Ultima speranza

Ho scoperto l'altro giorno, con sorpresa, che i responsabili degli istituti di ricerca di mercato - i cosiddetti "sondaggisti" - non vivono affatto in remote caverne, non si sono fatti crescere lunghe barbe e, al citofono, rispondono ancora con il loro vero nome. Bizzarro, visto che le loro prestazioni nel corso delle ultime elezioni politiche e regionali avrebbero suggerito precisamente questo comportamento: defilarsi dal consesso umano, almeno per un po', quanto basta perché la memoria collettiva - che in molti casi ha dimostrato di essere labilissima - cancelli il penoso responso degli "instant poll", quelli che davano Bersani incoronato Imperatore, Grillo allo 0,2 per cento e il Pescara favorito sul Real Madrid.

Salta fuori invece che i sondaggisti sono ancora tra noi e, come se nulla fosse, continuano a fare sondaggi. Soprattutto, continuano nella pretesa di saper mettere a fuoco le sfumature della società. A me pare che nessuno, men che meno gli istituti di ricerca, capisce come davvero la pensa la gente, neppure la gente stessa quando scrive, sui social network, la propria opinione.

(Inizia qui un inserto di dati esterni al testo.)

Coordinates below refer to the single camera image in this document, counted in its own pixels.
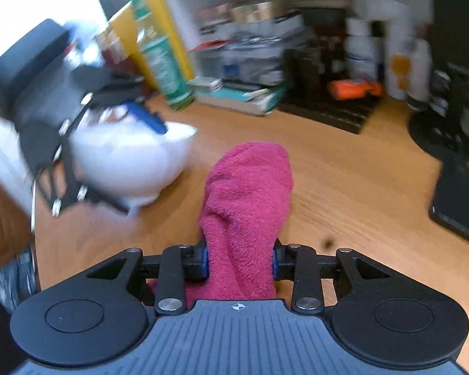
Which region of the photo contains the teal paperback book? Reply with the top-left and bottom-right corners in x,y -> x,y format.
195,82 -> 288,116

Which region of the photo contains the red and white small box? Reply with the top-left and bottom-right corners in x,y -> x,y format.
188,77 -> 223,91

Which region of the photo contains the white box with black label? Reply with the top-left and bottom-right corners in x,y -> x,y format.
197,8 -> 310,44

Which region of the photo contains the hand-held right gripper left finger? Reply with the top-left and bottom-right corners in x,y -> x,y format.
87,244 -> 210,315

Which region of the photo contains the white spray bottle yellow label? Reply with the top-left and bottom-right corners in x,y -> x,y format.
385,4 -> 415,101

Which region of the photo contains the clear plastic storage box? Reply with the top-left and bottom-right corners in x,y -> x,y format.
197,35 -> 294,87

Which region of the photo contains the orange tool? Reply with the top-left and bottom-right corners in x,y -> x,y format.
328,79 -> 384,101

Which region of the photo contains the green glass bottle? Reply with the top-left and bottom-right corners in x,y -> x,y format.
121,0 -> 196,111

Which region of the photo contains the pink towel with black trim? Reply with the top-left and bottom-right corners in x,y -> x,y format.
146,143 -> 295,302

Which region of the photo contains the black organizer tray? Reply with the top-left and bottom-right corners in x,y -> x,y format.
277,94 -> 380,136

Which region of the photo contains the gold round tin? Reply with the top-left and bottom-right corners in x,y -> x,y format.
230,2 -> 276,24

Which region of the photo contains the black phone stand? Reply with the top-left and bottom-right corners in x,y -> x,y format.
408,0 -> 469,161

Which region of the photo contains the black smartphone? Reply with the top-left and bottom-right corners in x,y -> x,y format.
429,152 -> 469,249

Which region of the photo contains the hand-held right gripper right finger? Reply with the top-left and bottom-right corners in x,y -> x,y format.
272,243 -> 407,315

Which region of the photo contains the white medicine bottle blue label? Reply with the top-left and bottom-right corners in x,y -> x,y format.
344,17 -> 380,81

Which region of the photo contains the white ceramic bowl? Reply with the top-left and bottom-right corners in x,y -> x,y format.
68,119 -> 198,208

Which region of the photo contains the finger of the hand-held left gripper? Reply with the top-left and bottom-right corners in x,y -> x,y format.
72,66 -> 168,134
33,120 -> 130,218

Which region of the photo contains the small white dropper bottle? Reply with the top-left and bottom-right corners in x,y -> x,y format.
406,39 -> 433,110

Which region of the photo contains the yellow plastic canister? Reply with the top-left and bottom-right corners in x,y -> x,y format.
109,0 -> 194,91

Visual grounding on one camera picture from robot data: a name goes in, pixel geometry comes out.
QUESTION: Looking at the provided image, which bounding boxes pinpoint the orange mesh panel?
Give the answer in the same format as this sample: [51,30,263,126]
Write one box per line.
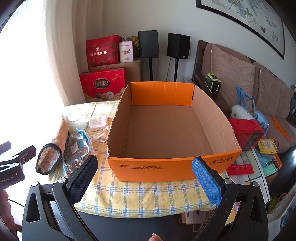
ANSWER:
[272,116,290,141]

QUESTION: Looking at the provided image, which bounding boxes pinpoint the white wired earphones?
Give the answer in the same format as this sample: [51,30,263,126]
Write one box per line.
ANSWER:
[87,125,111,145]

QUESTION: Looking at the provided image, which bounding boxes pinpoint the yellow packet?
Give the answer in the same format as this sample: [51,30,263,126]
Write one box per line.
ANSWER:
[258,139,278,154]

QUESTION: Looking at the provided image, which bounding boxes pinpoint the white tissue pack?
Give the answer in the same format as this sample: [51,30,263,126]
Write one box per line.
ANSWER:
[119,41,134,63]

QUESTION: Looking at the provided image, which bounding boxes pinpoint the white plastic appliance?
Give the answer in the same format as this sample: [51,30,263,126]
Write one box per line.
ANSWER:
[231,105,255,121]

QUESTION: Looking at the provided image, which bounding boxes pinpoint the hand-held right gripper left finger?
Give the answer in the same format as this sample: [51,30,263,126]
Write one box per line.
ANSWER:
[22,155,100,241]

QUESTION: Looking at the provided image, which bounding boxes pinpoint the brown sofa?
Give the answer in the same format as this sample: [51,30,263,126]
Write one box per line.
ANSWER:
[192,40,296,158]

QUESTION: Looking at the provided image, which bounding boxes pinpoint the white curtain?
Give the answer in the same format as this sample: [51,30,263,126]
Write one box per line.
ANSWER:
[45,0,104,107]

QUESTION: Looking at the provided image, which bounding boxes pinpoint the brown sofa cushion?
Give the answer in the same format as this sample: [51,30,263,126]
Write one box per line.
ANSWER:
[255,67,294,116]
[211,44,256,114]

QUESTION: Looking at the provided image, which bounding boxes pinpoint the dark red tea box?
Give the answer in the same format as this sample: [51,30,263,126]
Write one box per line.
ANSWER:
[85,35,122,68]

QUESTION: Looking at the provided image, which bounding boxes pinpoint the green portable device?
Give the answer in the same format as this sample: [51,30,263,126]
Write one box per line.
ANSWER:
[205,72,222,94]

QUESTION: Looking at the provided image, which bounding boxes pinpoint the bag of dried flowers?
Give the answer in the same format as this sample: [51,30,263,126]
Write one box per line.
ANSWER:
[75,128,93,151]

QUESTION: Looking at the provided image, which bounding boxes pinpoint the black speaker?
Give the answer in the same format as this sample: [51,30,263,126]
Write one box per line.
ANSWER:
[137,30,159,58]
[167,33,191,59]

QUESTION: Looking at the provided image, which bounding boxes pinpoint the teal face mask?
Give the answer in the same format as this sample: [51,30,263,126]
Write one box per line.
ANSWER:
[261,155,278,176]

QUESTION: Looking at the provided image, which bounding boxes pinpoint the clear bag of snacks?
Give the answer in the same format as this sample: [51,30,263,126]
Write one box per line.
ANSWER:
[63,136,90,166]

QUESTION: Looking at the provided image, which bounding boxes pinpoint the clear pink earphone case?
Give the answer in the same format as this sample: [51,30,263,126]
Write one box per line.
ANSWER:
[89,114,108,129]

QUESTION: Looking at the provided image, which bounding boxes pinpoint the yellow checkered tablecloth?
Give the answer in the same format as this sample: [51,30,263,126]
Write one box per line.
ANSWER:
[47,101,232,219]

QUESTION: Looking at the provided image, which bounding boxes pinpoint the blue bag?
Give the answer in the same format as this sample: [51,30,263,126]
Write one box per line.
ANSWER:
[235,87,257,116]

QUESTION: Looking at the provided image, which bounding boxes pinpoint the red Ferrero chocolate box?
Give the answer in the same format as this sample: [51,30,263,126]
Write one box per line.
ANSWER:
[79,67,126,100]

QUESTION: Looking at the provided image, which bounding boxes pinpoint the clear plastic measuring cup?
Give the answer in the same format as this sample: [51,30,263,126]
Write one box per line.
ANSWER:
[62,105,89,129]

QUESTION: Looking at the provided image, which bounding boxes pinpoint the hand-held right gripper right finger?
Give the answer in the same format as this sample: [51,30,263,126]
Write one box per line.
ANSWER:
[192,156,270,241]

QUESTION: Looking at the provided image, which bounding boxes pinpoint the red paper strip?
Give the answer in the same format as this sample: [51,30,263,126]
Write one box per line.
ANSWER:
[225,163,254,175]

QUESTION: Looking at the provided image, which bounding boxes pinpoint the gold patterned bag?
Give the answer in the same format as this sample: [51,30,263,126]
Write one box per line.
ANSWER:
[127,36,139,58]

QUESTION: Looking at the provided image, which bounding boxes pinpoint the orange cardboard box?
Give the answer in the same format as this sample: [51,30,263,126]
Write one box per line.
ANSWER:
[106,81,243,182]

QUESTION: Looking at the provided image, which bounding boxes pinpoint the white paper sheet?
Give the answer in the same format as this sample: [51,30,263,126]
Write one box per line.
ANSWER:
[231,148,271,204]

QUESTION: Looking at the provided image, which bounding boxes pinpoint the person's left hand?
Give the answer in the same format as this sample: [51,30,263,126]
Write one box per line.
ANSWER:
[0,189,18,234]

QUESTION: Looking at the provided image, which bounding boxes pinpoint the framed ink painting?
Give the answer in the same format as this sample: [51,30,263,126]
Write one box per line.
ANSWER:
[195,0,285,60]

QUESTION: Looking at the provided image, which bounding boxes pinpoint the light blue plastic appliance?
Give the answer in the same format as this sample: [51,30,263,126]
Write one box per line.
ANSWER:
[252,110,270,136]

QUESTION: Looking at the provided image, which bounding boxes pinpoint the brown cardboard box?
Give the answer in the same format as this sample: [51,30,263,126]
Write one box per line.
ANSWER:
[107,59,142,87]

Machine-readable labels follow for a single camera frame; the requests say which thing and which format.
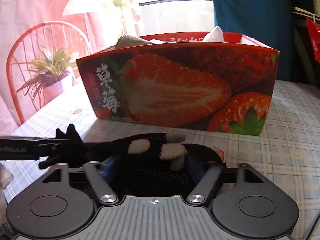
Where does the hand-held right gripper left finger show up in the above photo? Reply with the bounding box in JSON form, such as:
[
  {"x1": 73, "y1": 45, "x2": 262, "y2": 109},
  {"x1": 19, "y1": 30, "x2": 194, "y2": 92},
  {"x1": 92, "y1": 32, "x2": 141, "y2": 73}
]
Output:
[{"x1": 40, "y1": 156, "x2": 119, "y2": 205}]

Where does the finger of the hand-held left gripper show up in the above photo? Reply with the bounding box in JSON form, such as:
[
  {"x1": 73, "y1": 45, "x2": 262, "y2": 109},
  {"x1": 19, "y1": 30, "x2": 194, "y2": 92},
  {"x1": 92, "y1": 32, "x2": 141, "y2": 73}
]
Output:
[{"x1": 37, "y1": 140, "x2": 85, "y2": 157}]

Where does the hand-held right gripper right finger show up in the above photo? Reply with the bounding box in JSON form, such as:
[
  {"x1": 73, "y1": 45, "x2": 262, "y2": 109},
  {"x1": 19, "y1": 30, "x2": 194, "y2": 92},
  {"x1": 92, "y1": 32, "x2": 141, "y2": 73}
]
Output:
[{"x1": 187, "y1": 155, "x2": 262, "y2": 204}]

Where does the black glove with grey fingertips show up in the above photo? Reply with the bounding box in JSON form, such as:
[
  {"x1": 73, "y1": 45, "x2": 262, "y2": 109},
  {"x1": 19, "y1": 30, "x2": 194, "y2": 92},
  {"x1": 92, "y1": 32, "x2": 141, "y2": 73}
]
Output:
[{"x1": 39, "y1": 124, "x2": 226, "y2": 171}]

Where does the red strawberry print cardboard box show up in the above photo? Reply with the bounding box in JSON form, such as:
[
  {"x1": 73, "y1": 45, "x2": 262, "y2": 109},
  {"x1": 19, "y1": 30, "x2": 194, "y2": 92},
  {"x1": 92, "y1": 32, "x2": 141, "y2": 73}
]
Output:
[{"x1": 76, "y1": 31, "x2": 279, "y2": 137}]

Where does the light grey mesh cloth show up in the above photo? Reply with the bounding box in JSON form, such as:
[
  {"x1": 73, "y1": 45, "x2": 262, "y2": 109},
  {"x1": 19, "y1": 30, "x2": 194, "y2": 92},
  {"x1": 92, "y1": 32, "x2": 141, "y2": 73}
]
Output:
[{"x1": 114, "y1": 33, "x2": 156, "y2": 51}]

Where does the white cloth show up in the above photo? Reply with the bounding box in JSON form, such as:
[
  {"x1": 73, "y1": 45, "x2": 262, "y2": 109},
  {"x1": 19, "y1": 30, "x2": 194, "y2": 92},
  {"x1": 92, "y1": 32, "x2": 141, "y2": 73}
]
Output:
[{"x1": 203, "y1": 26, "x2": 242, "y2": 43}]

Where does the person's left hand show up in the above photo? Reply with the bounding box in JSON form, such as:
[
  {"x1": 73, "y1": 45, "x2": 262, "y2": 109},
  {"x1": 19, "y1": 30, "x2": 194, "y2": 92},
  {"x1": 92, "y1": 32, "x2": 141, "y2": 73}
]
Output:
[{"x1": 0, "y1": 164, "x2": 13, "y2": 189}]

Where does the plaid strawberry print bed sheet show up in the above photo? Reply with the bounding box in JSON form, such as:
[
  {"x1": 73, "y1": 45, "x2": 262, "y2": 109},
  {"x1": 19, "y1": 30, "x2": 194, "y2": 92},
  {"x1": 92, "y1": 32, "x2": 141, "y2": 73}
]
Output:
[{"x1": 0, "y1": 79, "x2": 320, "y2": 207}]

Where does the pink printed backdrop cloth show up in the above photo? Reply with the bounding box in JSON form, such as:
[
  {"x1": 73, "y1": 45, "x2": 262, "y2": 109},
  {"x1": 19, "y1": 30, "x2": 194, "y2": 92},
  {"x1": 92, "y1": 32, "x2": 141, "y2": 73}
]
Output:
[{"x1": 0, "y1": 0, "x2": 142, "y2": 140}]

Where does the dark blue curtain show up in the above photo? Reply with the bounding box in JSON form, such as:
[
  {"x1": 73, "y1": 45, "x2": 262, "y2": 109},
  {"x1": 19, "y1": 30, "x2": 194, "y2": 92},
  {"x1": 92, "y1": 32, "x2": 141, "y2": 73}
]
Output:
[{"x1": 207, "y1": 0, "x2": 296, "y2": 82}]

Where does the red plastic bag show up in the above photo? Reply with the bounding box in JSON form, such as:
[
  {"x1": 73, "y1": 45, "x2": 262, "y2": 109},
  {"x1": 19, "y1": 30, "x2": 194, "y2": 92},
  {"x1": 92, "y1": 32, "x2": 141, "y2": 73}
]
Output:
[{"x1": 305, "y1": 17, "x2": 320, "y2": 63}]

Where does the cluttered dark desk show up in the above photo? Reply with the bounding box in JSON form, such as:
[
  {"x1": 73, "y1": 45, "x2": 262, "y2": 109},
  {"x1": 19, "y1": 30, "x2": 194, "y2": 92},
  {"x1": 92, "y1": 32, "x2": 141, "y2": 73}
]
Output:
[{"x1": 287, "y1": 0, "x2": 320, "y2": 85}]

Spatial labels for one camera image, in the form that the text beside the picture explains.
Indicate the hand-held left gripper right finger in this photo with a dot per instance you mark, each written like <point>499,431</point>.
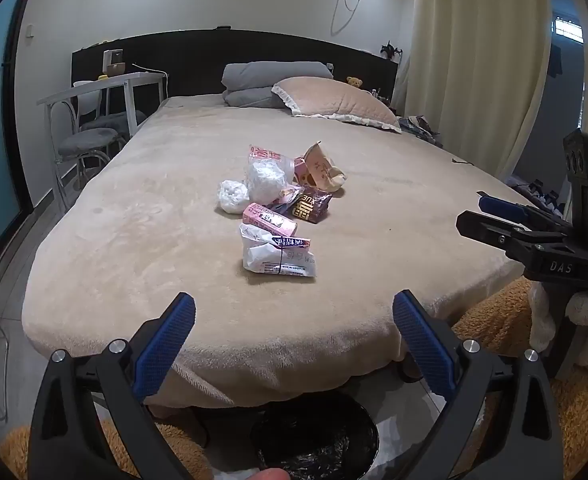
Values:
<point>423,345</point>

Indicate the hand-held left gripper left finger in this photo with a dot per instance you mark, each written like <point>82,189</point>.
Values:
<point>166,345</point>

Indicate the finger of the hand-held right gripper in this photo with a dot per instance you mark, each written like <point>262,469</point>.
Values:
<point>498,205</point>
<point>483,227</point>

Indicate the bin with black liner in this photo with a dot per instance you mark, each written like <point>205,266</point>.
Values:
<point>319,440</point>

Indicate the small white bag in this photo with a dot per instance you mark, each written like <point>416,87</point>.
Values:
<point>233,196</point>

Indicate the pink drink carton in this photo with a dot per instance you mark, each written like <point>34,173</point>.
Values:
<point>269,217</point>

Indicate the dark purple snack packet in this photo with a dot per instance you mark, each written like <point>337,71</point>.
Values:
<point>310,207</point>

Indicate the pink snack box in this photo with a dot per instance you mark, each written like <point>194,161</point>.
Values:
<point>301,172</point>

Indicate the clear plastic bag with tissue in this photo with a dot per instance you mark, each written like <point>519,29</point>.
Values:
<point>266,180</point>

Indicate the red and white packet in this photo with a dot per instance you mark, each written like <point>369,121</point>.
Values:
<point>261,151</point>

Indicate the person's left hand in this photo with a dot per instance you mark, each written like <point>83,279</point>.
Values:
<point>274,475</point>

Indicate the black slipper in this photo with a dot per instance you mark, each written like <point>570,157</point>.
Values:
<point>411,371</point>

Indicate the right arm brown fleece sleeve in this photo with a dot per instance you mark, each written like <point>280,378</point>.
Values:
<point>498,330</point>

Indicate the arm brown fleece sleeve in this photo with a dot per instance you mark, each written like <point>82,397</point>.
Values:
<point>498,330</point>
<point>14,452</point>

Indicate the beige fleece blanket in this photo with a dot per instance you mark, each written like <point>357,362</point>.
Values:
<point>149,240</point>

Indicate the pile of clothes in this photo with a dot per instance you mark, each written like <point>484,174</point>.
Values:
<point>421,127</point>

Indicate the cream curtain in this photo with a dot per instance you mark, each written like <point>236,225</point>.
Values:
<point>473,50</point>

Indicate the window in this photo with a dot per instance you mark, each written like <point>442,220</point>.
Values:
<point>568,30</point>

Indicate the left arm brown fleece sleeve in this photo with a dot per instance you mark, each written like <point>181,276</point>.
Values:
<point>14,452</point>

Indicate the black figurine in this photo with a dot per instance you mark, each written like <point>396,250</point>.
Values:
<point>391,51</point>

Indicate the brown teddy bear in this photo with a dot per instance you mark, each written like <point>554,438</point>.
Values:
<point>355,82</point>

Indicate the beige frilled pillow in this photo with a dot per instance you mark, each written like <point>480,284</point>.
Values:
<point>334,100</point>

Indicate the white chair with grey cushion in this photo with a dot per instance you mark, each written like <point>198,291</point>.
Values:
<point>86,140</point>
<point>109,121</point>

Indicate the grey pillow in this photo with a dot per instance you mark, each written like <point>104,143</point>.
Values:
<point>251,97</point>
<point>274,74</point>

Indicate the white desk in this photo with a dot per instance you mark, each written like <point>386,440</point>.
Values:
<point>104,85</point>

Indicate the black headboard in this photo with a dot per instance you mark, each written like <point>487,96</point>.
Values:
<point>189,60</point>

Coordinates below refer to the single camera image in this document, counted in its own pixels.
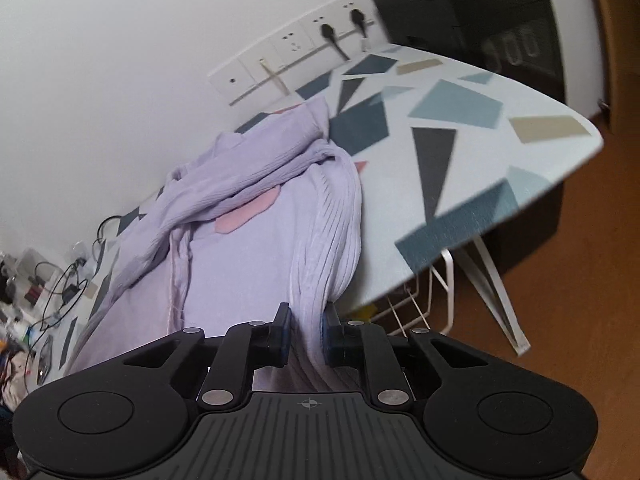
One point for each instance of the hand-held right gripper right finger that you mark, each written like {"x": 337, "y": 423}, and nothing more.
{"x": 327, "y": 337}

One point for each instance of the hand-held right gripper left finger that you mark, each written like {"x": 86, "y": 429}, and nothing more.
{"x": 285, "y": 335}

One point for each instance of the lilac fleece robe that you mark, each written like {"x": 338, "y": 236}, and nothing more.
{"x": 240, "y": 260}

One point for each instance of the smartphone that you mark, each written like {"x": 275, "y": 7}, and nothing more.
{"x": 44, "y": 357}

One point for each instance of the clear acrylic organizer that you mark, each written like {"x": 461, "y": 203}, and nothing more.
{"x": 35, "y": 280}

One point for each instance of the white plug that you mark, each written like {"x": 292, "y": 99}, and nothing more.
{"x": 263, "y": 63}

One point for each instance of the black plug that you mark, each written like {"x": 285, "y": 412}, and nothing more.
{"x": 328, "y": 32}
{"x": 357, "y": 16}

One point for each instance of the black cabinet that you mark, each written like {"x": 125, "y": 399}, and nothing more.
{"x": 475, "y": 10}

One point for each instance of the wooden cabinet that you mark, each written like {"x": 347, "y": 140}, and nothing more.
{"x": 620, "y": 35}

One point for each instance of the white wall socket strip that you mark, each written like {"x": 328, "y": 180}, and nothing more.
{"x": 235, "y": 82}

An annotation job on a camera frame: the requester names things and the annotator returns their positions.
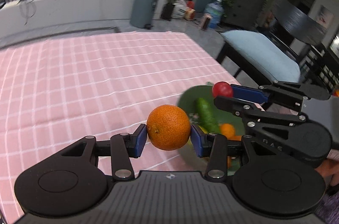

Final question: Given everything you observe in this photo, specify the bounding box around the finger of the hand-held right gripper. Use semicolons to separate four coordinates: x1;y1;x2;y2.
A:
230;80;331;111
214;96;308;141

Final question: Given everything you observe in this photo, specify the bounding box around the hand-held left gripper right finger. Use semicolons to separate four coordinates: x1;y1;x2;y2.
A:
190;124;267;181

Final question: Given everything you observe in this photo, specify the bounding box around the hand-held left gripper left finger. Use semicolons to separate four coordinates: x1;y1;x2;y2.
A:
54;124;148;181

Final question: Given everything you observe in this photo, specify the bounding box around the yellow-green pomelo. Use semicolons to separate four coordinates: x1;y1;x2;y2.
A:
187;125;212;146

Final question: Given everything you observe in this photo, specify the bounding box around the red tomato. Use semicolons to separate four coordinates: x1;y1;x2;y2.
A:
212;82;234;99

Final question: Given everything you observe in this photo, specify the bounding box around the green cucumber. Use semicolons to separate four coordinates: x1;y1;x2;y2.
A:
195;97;220;134

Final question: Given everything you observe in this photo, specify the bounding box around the green colander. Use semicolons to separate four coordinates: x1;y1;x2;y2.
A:
177;83;248;170

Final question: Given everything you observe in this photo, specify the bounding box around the person's right hand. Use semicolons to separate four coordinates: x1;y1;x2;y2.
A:
315;158;339;196

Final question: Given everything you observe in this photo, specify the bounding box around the light blue seat cushion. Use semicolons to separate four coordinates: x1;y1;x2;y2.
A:
222;29;301;83

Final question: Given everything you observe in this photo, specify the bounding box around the white space heater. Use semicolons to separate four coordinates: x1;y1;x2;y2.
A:
200;13;212;30

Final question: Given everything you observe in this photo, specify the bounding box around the pink checked tablecloth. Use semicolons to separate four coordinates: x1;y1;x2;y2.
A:
0;31;243;223

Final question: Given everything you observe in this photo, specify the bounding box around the black wooden chair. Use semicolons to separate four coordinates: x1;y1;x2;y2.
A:
216;0;339;97

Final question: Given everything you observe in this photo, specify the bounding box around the dark cabinet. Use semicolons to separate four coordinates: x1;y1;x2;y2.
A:
221;0;267;30

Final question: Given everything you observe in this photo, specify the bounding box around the blue water jug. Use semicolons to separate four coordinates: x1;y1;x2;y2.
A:
203;0;224;29

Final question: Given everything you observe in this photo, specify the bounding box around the orange bag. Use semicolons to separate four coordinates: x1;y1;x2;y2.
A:
185;7;196;21

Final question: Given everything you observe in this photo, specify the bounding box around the white plastic bag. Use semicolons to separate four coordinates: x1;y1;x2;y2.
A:
172;0;188;19

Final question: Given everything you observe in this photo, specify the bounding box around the grey trash bin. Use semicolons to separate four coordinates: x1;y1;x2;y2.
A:
130;0;161;29

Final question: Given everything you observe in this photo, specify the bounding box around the white television console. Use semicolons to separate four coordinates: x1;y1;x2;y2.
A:
0;0;165;40

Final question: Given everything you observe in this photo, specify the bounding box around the black cable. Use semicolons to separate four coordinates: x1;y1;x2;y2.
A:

Un recente studio ha dimostrato come giudicare la reazione popolare davanti a certi eventi di portata mondiale o nazionale sulla base dei messaggi lanciati attraverso un mezzo pur diffuso come Twitter sia "fuorviante". Basandosi sul pubblico statunitense, lo studio ha rilevato come, in generale, le reazioni della comunità Twitter siano più progressiste di quanto non risultino essere quella della società "reale".

Volendo generalizzare, potremmo allora dire la democrazia online non funziona. O meglio, che non è affidabile: precisamente come la democrazia tradizionale. Che l'errore sia introdotto dalla natura del mezzo stesso - Twitter o i sondaggi tradizionali - o da una più recondita inafferrabilità del sentimento popolare, alla fine poco importa: nessuno riesce ad anticipare con assoluta precisione gli umori della massa. E in ciò risiede la nostra ultima speranza di rimanere liberi.